Bill Gates, the co-founder of Microsoft and world's richest man, said in an interview Friday that robots that steal human jobs should pay their fair share of taxes.
"Right now, the human worker who does, say, $50,000 worth of work in a factory, that income is taxed and you get income tax, Social Security tax, all those things," he said. "If a robot comes in to do the same thing, you'd think that we'd tax the robot at a similar level."
Gates made the remark during an interview with Quartz. He said robot taxes could help fund projects like caring for the elderly or working with children in school. Quartz reported that European Union lawmakers considered a proposal to tax robots in the past. The law was rejected.
Recode, citing a McKinsey report, said that 50 percent of jobs performed by humans are vulnerable to robots, which could result in the loss of about $2.7 trillion in the U.S. alone.

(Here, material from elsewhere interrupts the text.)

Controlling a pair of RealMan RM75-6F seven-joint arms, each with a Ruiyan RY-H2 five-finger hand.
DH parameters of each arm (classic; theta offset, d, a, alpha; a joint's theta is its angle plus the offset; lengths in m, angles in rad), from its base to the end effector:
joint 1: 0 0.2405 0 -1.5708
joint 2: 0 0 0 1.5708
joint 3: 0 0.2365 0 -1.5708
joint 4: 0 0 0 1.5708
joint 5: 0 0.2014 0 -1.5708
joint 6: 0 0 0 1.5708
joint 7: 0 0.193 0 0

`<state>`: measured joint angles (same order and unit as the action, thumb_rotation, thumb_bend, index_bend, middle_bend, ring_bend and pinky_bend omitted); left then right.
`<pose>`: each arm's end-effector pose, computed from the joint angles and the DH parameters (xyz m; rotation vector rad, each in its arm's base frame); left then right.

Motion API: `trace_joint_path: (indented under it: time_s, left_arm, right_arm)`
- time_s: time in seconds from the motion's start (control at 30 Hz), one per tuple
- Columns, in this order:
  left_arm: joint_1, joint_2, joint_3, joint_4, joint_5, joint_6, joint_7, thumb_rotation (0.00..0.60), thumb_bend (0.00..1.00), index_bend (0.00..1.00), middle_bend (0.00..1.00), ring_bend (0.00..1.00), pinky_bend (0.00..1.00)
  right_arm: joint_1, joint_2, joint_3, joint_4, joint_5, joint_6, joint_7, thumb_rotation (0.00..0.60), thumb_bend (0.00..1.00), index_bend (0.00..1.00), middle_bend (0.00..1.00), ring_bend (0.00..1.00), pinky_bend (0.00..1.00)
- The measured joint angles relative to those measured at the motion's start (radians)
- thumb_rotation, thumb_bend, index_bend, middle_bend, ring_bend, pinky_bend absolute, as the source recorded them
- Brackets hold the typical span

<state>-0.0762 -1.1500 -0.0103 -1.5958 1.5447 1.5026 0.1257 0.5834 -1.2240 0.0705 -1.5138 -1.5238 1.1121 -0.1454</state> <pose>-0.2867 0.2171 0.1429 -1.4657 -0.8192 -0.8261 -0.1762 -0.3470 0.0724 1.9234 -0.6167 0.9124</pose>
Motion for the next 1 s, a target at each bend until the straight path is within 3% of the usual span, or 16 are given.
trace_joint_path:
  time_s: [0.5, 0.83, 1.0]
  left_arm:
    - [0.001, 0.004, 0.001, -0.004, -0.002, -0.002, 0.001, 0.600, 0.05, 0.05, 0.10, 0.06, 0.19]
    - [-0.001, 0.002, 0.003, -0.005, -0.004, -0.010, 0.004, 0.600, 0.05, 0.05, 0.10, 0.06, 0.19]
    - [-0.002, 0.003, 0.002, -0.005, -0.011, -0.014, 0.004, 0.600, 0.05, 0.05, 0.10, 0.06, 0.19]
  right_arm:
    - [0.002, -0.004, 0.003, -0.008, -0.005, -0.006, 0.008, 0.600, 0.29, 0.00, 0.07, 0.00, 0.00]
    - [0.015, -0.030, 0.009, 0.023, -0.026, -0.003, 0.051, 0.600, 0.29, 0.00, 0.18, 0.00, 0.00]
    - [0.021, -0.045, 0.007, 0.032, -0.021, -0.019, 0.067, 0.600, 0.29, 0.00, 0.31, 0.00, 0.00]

"Exactly how you'd do it, measure it, you know, it's interesting for people to start talking about now," Gates said. "Some of it can come on the profits that are generated by the labor-saving efficiency there. Some of it can come directly in some type of robot tax. I don't think the robot companies are going to be outraged that there might be a tax. It's OK."
http://www.foxnews.com/tech/2017/02/18/robots-that-steal-human-jobs-should-pay-taxes-gates-says.html
-- submitted from IRC
(Score: 3, Interesting) by wumbler on Sunday February 19 2017, @06:29PM
The practicalities of this are going to be difficult. How do you determine what is a robot? How do you determine how many workers were replaced? How do you tell apart the effect of robots from the effect of general efficiency improvements in production processes? Auditors? This could cause endless squabble and arguments.
Maybe there can be a different approach:
1. Fix loopholes for avoidance of corporate tax (easy! /s)
2. Divide company profits by number of employees
3. Take the result of (2) as a multiplier of sorts to determine the corporate tax rate of the company
This would be quite a hit for companies like Apple, Facebook, Google, which make large profits with very few employees. But that might not be a bad thing. We probably also need a means to classify companies, so "manufacturing" companies would use a different scale than "information technology" companies, for example.